== Segment start ==

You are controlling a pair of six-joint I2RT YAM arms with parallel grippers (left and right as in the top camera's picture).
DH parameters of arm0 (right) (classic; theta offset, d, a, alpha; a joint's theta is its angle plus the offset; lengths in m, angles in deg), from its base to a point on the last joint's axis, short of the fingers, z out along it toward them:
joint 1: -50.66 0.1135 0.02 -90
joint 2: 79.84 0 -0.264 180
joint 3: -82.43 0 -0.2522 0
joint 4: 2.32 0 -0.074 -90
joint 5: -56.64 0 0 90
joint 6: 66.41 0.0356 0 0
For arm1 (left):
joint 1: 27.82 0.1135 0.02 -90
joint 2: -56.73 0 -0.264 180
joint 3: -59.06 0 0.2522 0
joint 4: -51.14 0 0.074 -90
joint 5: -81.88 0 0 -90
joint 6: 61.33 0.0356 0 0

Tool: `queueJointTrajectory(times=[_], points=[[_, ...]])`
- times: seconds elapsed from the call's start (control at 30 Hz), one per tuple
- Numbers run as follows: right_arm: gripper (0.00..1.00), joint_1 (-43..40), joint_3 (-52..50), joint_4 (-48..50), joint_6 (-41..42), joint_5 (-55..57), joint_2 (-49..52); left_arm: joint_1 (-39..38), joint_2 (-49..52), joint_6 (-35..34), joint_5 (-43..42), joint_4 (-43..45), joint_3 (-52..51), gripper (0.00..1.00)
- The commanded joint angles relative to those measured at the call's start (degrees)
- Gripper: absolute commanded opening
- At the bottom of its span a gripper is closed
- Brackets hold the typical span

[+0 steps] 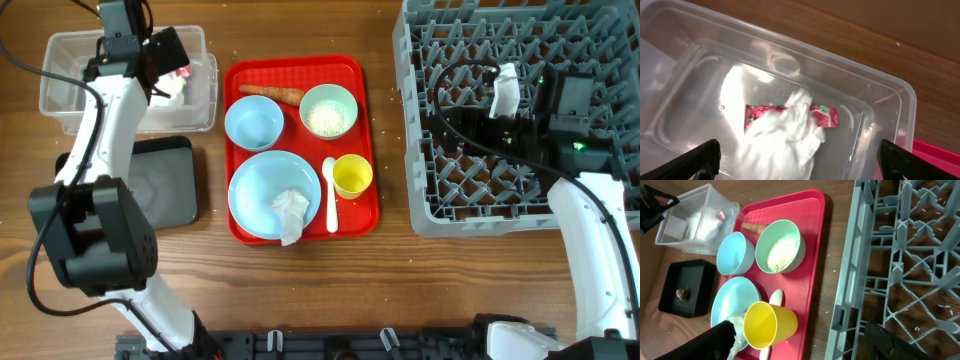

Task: Sort waste into correct bins and load items into the dishwasher rack
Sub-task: 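Lift the red wrapper and drop it into the clear bin, then grasp the white tissue on the plate and drop it in the clear bin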

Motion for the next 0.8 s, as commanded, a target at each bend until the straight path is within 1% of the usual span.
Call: queueJointTrajectory(times=[0.0, 0.07, 0.1, 0.13, 0.17, 0.2, 0.23, 0.27, 0.33, 0.4, 0.43, 0.5, 0.57, 0.63, 0.67, 0.7, 0.77], points=[[0.85, 0.2, 0.9, -0.2, 0.5, 0.5, 0.2, 0.4, -6.4, 5.7, 0.9, -0.3, 0.5, 1.00], [0.86, 0.2, 0.9, 0.0, 0.4, 0.6, 0.2, 0.3, -10.0, 6.2, 0.4, -0.2, 0.5, 1.00], [0.86, 0.2, 0.9, 0.0, 0.4, 0.6, 0.2, 0.2, -11.3, 6.2, -0.9, -1.1, 0.5, 0.99], [0.86, 0.2, 0.9, 0.2, 0.4, 0.6, 0.2, 0.0, -13.1, 6.2, -4.2, -3.7, 0.5, 0.98], [0.86, 0.2, 0.9, 0.2, 0.4, 0.6, 0.2, -0.4, -14.8, 6.2, -9.2, -7.9, 0.5, 0.97], [0.86, 0.2, 0.9, 0.2, 0.5, 0.5, 0.2, -0.9, -15.9, 6.2, -13.2, -12.0, 0.5, 0.93], [0.86, 0.2, 0.9, 0.2, 0.4, 0.6, 0.2, -2.0, -16.9, 6.2, -17.5, -17.6, 0.5, 0.93], [0.86, 0.2, 0.9, 0.2, 0.5, 0.6, 0.2, -3.1, -17.3, 6.2, -20.0, -22.1, 0.5, 0.93], [0.85, 0.2, 0.9, 0.2, 0.5, 0.6, 0.2, -6.9, -17.0, 6.2, -20.9, -33.2, 0.1, 0.93], [0.86, 0.2, 0.9, 0.2, 0.5, 0.5, 0.2, -12.0, -16.6, 5.5, -21.2, -39.8, -3.0, 0.93], [0.86, 0.2, 0.9, 0.2, 0.5, 0.5, 0.2, -13.6, -16.6, 4.5, -21.2, -40.4, -4.4, 0.94], [0.86, 0.2, 0.9, 0.2, 0.5, 0.5, 0.2, -19.6, -16.6, -1.4, -21.0, -38.9, -10.7, 0.95], [0.86, 0.2, 0.9, -0.2, 0.4, 0.5, 0.2, -24.5, -16.5, -7.5, -17.8, -34.0, -17.2, 0.99], [0.86, 0.2, 0.9, -0.2, 0.5, 0.5, 0.2, -27.4, -16.2, -12.6, -15.3, -29.2, -22.2, 1.00], [0.86, 0.2, 0.9, -0.2, 0.5, 0.5, 0.2, -28.7, -16.0, -14.3, -15.4, -25.9, -24.7, 0.98], [0.85, 0.2, 0.9, -0.3, 0.5, 0.5, 0.2, -29.4, -15.9, -14.7, -15.4, -23.9, -26.0, 0.95], [0.85, 0.3, 0.9, -0.5, 0.5, 0.5, 0.2, -32.0, -15.3, -14.5, -13.8, -16.1, -30.6, 0.84]])
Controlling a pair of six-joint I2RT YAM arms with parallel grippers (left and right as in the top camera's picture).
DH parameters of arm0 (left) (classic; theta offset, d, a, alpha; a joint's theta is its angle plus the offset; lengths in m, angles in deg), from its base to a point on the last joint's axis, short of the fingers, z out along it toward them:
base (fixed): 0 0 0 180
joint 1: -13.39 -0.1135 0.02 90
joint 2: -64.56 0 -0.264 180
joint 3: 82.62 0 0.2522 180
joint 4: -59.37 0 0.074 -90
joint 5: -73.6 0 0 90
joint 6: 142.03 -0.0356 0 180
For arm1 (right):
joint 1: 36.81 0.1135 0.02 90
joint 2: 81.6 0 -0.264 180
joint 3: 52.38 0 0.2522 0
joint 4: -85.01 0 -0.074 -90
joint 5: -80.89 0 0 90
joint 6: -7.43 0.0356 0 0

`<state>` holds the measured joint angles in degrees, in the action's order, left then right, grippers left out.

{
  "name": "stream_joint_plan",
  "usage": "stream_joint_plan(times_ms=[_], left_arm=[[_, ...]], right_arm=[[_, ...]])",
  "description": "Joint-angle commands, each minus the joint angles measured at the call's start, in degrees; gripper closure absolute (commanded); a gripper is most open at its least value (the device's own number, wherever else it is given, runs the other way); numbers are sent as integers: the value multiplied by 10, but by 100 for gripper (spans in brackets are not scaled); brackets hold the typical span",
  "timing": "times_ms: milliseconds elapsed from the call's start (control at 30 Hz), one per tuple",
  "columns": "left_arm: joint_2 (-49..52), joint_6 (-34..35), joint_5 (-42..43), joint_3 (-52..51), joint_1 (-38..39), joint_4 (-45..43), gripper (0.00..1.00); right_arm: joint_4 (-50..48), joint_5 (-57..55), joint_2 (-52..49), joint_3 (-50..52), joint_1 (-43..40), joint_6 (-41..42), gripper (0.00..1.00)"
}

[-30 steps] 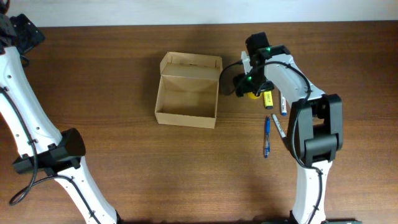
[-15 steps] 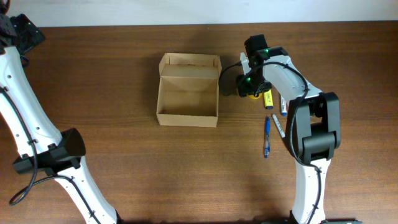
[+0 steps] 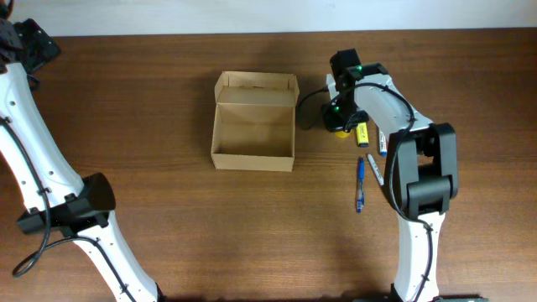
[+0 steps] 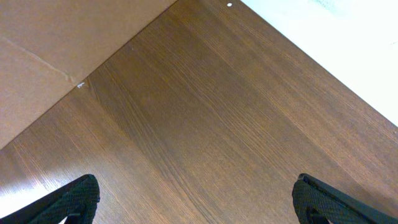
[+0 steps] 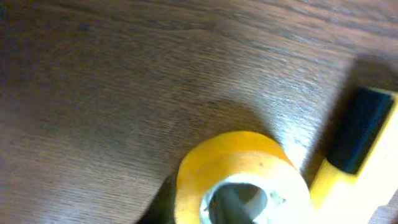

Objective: Pack container
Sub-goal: 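Reach the right gripper down and grasp the clear tape roll, then carry the tape roll into the box and release it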

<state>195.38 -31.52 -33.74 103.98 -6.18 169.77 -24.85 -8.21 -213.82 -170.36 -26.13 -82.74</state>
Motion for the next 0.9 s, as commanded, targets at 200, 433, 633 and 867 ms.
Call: stream_joint_plan(times_ms=[200,433,633,867], left_arm=[[-12,-7,2,4,-2,0,0],[-12,-7,2,4,-2,0,0],[-12,-7,2,4,-2,0,0],[-12,-7,2,4,-2,0,0]], right_arm=[[30,-2,-15,-17,-3,7,96],[83,19,15,-101,-3,11,96],[170,54,33,-255,2,11,96],[271,62,34,-423,40,9,96]])
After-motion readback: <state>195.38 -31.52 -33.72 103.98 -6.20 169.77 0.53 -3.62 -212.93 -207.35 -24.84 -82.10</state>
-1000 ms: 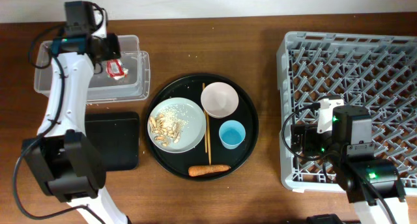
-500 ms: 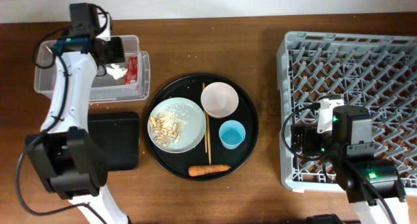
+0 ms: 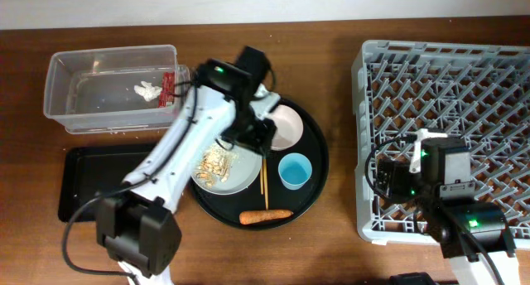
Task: Sort waste into correct bins and load items into the dishwasher rack
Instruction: 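Grasp the light-blue cup on the tray with the left gripper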
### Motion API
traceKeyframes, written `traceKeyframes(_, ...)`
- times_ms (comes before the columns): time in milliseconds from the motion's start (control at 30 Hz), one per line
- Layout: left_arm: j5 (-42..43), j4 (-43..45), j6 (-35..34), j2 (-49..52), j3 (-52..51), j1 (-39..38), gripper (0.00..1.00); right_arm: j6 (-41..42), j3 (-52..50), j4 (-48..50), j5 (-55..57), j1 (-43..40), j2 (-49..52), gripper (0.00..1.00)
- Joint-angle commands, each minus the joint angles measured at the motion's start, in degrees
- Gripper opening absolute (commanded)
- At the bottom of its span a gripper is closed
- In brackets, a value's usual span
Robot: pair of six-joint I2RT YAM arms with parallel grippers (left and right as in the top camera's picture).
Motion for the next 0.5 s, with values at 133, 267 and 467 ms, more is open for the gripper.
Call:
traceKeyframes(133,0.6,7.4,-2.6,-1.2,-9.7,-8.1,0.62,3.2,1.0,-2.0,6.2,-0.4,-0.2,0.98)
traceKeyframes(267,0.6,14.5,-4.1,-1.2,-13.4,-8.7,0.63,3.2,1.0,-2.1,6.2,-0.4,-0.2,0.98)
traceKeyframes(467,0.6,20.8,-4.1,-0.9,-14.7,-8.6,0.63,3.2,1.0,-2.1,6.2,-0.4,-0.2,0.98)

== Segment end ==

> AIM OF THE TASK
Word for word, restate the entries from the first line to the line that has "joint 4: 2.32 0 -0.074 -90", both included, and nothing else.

> SOLVED EXERCISE
You are controlling a pair of six-joint I2RT YAM arms with parallel grippers (left and right as in the top camera's picture).
DH parameters of arm0 (right) (classic; theta offset, d, a, alpha; a joint's theta is its angle plus the offset; lengths in m, angles in deg), from its base to a point on the last joint's axis, short of the fingers, z out along it toward them:
joint 1: -50.66 0.1135 0.02 -90
joint 2: 79.84 0 -0.264 180
joint 3: -82.43 0 -0.2522 0
joint 4: 2.32 0 -0.074 -90

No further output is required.